**WHAT IS EXPECTED**
Copy every entry exactly as it stands, though any image it holds should stay out of the copy.

[Extracted data entries]
Start of Block

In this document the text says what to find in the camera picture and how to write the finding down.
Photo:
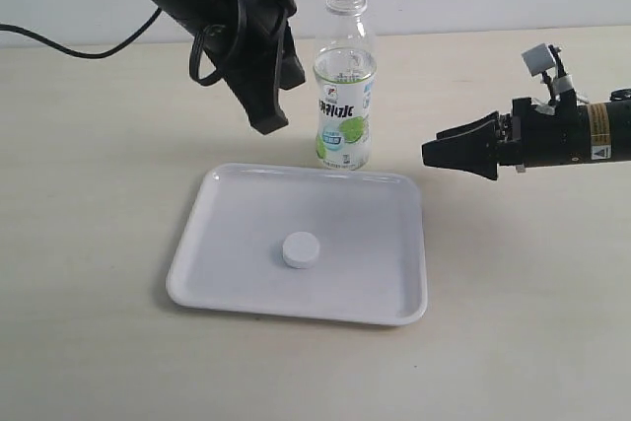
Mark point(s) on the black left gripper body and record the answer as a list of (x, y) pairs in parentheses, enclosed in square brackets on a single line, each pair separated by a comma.
[(236, 34)]

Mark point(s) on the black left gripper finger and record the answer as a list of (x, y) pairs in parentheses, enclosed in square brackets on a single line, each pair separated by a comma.
[(253, 75), (292, 73)]

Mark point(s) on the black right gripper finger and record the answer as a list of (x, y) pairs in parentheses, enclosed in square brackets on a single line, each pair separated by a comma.
[(470, 153), (454, 131)]

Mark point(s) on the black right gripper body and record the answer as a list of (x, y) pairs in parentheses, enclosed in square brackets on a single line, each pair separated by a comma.
[(532, 139)]

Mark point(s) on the clear plastic water bottle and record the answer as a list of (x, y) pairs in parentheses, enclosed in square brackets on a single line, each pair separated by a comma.
[(345, 69)]

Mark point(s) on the white bottle cap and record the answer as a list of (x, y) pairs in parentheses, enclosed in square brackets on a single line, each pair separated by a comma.
[(300, 250)]

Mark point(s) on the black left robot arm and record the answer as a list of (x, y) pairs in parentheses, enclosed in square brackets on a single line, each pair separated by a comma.
[(247, 44)]

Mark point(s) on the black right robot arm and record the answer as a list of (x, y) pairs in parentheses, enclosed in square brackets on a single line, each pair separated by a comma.
[(609, 123)]

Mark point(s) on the white rectangular tray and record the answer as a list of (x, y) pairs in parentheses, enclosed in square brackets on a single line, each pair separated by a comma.
[(371, 267)]

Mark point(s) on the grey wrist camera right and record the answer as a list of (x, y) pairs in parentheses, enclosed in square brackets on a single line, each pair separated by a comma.
[(544, 60)]

End of Block

**YOUR SOLUTION**
In this document the text says what to find in the camera picture and how to write the finding down.
Photo:
Mark point(s) on the black left gripper body and record the answer as a list of (x, y) pairs in parentheses, enclosed in square brackets on a single line, each pair separated by a comma.
[(236, 34)]

Mark point(s) on the black left gripper finger and record the answer as a list of (x, y) pairs in parentheses, enclosed in square brackets on a single line, each pair separated by a comma.
[(253, 75), (292, 73)]

Mark point(s) on the black right gripper finger and record the answer as a list of (x, y) pairs in parentheses, enclosed in square brackets on a single line, each pair separated by a comma.
[(470, 153), (454, 131)]

Mark point(s) on the black right gripper body and record the answer as a list of (x, y) pairs in parentheses, enclosed in square brackets on a single line, each pair separated by a comma.
[(532, 139)]

Mark point(s) on the clear plastic water bottle and record the answer as a list of (x, y) pairs in parentheses, enclosed in square brackets on a single line, each pair separated by a comma.
[(345, 69)]

Mark point(s) on the white bottle cap and record the answer as a list of (x, y) pairs in parentheses, enclosed in square brackets on a single line, each pair separated by a comma.
[(300, 250)]

Mark point(s) on the black left robot arm and record the answer as a list of (x, y) pairs in parentheses, enclosed in square brackets on a single line, each pair separated by a comma.
[(247, 44)]

Mark point(s) on the black right robot arm and record the answer as a list of (x, y) pairs in parentheses, enclosed in square brackets on a single line, each pair separated by a comma.
[(609, 123)]

Mark point(s) on the white rectangular tray and record the answer as a list of (x, y) pairs in parentheses, enclosed in square brackets on a single line, each pair separated by a comma.
[(371, 267)]

Mark point(s) on the grey wrist camera right and record the answer as a list of (x, y) pairs in parentheses, enclosed in square brackets on a single line, each pair separated by a comma.
[(544, 60)]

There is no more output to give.